Hi,
I have an interesting question that I would like to pose to you all.
I have a table of data that I pulled from an oracle server, and I need to randomly assign a vendor to each row of that table. I currently have a list of 5 vendors and each vendor has the same naming convention (all vendors are named by VENDOR### for example VENDOR001). However, the list of vendors can change at any point of time and either expand or shrink (this will result in a vendor list of VENDOR001 - VENDOR###).
I was thinking of using an array because it will allow for the growing/shrinking of the vendor list. I was also thinking of using ranuni to randomly select an element of the array. For example:
data test;
array _Vendor{*} $6. VENDOR001-VENDOR005 ;
r = ceil(dim(_Vendor) * ranuni(12345));
random_element = _Vendor{r};
run;
/* --OR-- */
data test;
array _Vendor{*} $6. VENDOR001-VENDOR005 ;
r = ceil(dim(_Vendor) * ranuni(12345));
random_element = _Vendor{r};
rand_int = rand("Integer", 1, dim(_Vendor));
value = _Vendor(rand_int);
run;
However, I am struggling in implementing this method and I am curious if there is a more straight forward way.
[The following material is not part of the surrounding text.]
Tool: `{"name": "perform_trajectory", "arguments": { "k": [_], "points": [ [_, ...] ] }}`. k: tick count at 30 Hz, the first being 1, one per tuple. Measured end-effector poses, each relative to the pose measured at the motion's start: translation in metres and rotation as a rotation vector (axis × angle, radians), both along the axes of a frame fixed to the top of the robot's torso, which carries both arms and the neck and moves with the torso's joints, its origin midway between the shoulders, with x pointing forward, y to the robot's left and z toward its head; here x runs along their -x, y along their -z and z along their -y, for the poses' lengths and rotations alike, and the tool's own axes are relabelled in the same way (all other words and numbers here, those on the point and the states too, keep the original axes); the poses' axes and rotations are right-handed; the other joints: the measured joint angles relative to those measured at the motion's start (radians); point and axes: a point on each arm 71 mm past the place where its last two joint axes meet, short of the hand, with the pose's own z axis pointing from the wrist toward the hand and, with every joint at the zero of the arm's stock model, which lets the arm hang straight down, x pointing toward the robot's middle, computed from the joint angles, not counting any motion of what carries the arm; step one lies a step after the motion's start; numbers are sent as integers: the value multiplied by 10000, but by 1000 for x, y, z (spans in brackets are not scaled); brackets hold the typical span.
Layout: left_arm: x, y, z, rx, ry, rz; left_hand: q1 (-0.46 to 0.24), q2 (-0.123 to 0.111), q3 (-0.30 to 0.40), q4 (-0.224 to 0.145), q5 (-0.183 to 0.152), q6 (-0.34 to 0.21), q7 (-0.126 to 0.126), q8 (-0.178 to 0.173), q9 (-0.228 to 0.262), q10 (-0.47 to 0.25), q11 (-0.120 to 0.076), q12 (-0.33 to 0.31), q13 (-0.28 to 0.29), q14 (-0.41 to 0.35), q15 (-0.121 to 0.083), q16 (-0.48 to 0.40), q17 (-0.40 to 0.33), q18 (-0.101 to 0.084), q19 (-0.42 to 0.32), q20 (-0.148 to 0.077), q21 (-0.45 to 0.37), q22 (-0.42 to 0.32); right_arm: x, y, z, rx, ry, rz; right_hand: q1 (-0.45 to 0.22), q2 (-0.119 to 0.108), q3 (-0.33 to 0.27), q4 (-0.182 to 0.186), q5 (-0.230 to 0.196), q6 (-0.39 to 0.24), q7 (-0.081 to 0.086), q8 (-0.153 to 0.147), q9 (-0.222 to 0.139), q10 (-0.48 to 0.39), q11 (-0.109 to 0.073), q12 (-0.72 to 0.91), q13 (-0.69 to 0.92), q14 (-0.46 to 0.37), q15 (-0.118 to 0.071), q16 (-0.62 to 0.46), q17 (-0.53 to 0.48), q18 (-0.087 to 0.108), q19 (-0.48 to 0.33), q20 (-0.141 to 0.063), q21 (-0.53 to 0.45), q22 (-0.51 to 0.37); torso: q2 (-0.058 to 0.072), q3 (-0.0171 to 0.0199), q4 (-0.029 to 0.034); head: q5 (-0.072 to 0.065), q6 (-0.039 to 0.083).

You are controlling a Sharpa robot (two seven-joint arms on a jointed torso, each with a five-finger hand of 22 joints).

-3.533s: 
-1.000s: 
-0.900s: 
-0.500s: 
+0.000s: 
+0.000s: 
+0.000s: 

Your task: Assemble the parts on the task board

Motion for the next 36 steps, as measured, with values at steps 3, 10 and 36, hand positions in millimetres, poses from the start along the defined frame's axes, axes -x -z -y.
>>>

To clarify, I need to generate the vendor table and then join to the table I created from pulling data from oracle.
Any insight would be much appreciated, if I left out any details that would be necessary to answer this question please let me know.
Thanks
Your first method will work, but it's the same issue as before. You don't have a SET statement so no values are really assigned.
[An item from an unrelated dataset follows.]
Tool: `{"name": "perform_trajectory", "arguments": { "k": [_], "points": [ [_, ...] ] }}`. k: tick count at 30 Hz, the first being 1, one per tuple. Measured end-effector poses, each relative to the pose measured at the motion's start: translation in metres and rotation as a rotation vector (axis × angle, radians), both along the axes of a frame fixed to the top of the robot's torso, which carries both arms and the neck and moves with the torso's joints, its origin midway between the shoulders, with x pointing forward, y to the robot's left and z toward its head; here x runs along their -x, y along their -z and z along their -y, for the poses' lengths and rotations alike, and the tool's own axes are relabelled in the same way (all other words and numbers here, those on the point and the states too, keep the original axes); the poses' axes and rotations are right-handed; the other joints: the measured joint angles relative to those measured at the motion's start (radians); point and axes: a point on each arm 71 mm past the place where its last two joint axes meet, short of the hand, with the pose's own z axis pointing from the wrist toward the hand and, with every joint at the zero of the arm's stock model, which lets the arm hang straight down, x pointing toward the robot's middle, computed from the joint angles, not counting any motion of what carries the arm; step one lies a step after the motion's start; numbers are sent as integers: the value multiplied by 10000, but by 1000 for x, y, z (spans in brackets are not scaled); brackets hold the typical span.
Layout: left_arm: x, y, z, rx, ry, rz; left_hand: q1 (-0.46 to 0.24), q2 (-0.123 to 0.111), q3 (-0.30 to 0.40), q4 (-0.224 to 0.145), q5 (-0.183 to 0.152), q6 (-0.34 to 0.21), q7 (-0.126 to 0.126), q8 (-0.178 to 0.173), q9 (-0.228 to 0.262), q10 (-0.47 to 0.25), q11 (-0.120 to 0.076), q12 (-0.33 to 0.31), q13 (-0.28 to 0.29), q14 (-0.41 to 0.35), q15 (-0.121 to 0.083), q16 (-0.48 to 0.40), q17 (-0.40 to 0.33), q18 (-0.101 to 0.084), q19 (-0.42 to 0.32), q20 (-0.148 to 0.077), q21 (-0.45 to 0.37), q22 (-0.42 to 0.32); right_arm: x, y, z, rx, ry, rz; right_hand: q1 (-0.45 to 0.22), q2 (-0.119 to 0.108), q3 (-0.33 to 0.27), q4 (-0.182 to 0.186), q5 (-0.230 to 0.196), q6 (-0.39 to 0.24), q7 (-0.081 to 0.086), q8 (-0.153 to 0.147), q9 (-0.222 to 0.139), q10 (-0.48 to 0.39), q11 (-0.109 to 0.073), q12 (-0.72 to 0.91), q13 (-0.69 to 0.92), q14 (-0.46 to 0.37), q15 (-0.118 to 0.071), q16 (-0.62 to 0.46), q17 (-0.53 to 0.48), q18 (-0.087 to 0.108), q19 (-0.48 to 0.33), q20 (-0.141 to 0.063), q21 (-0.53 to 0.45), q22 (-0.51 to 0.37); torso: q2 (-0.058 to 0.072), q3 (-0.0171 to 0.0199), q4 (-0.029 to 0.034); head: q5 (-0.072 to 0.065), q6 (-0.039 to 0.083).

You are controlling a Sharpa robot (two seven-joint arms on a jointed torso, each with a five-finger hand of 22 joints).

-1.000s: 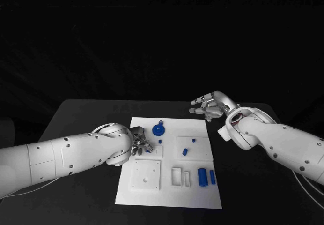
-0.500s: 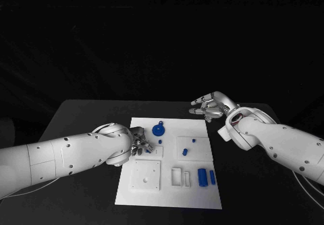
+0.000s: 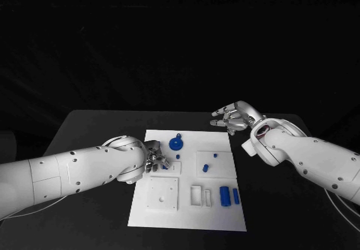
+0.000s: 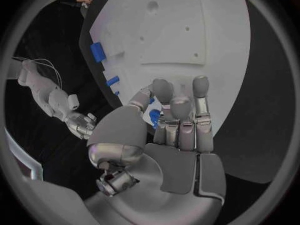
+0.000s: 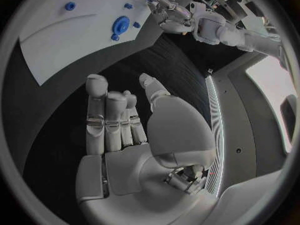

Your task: Assemble the parts on the task board

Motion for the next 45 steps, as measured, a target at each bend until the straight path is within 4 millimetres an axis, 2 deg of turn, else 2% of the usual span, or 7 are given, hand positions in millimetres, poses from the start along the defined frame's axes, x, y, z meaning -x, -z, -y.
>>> {"name": "perform_trajectory", "arguments": {
  "k": [6, 21, 31, 40, 41, 42, 45],
  "points": [
    [0, 0, 0, 2, 21, -22, 93, -201, 178, 158, -56, 0, 1, 41, 60, 1, 1, 0, 22, -14, 14, 0, -9, 0, 0, 0, 14, 0, 0, 0, 0, 3, 1, -7, 0, 0, 0, 0, 0, 0, 0, 0, 0, 0, 0, 0, 1, 0, 0, 0, 0, -1, 0, 0, 0, 0, 4, 1, 0, 0, -10],
    [-1, 0, 0, -54, 104, -59, 30, -267, 283, 227, -116, 0, 1, 42, 99, 1, 1, -1, 45, -14, 16, 39, 27, 0, 0, -1, 13, -2, 0, 0, 0, 8, -3, -19, 1, -1, 55, -55, 0, 0, -1, 0, 0, 0, 0, 0, 2, 0, 0, 0, -11, -2, 0, 0, 0, 0, 4, 1, 1, -5, -24],
    [-3, -1, 3, -218, 225, -72, 80, -310, 440, 207, -634, 0, 1, 81, 179, 1, 1, 183, 231, 59, 12, 242, 304, 0, 22, 21, 54, -3, -1, 1, -1, 4, -14, -28, -41, 41, 97, -97, 48, -1, -1, 0, 0, 0, 0, 0, -11, 0, 0, 0, -11, -3, 0, 0, 0, -1, 3, 12, -7, -1, -37],
    [-4, -1, 4, -373, 347, -94, 80, -310, 466, 192, -636, 4, 6, 156, 235, 3, 3, 356, 365, 102, 39, 324, 467, 1, 35, 52, 54, -4, -1, 1, -1, 1, -21, -34, -41, 41, 127, -127, 115, -1, -2, 0, 0, 0, 0, 0, -11, 0, 0, 0, -10, -3, 0, 0, 0, -1, 3, 18, -12, -46, -50],
    [-4, -1, 5, -390, 361, -93, 80, -310, 502, 192, -637, 4, 6, 183, 271, 3, 4, 401, 406, 120, 25, 354, 504, 32, 41, 120, 54, -4, -1, 1, -1, 0, -21, -35, -41, 41, 126, -126, 115, -1, -1, 0, 0, 0, 0, 0, -11, 0, 0, 0, -10, -3, 0, 0, 0, -1, 3, 17, -12, -50, -51],
    [-4, -1, 5, -400, 372, -92, 79, -310, 529, 177, -637, 4, 6, 196, 295, 4, 4, 417, 425, 144, 23, 354, 520, 158, 35, 143, 53, -4, -1, 1, -1, 0, -21, -36, -40, 41, 126, -126, 115, -1, -1, 0, 0, 0, 1, 0, -11, 0, 0, 0, -10, -3, 0, 0, 0, -1, 3, 17, -12, -58, -51],
    [-4, -2, 6, -430, 404, -89, 63, -293, 539, 168, -638, 3, 8, 224, 350, 5, 5, 417, 454, 150, 27, 355, 559, 163, 35, 143, 93, -4, -1, 1, -2, 0, -18, -41, -41, 41, 126, -126, 115, -1, -2, 0, 0, 0, 0, 0, -11, 0, 0, 0, -10, -4, 0, 0, 0, -1, 4, 17, -9, -74, -58]
  ]
}}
And you're assigning the array value which you've never initialized, you did set the variable name though. You can either initialize the array or use the VNAME to get the variable name.
Your first method will work, but it's the same issue as before. You don't have a SET statement so no values are really assigned.
And you're assigning the array value which you've never initialized, you did set the variable name though. You can either initialize the array or use the VNAME to get the variable name.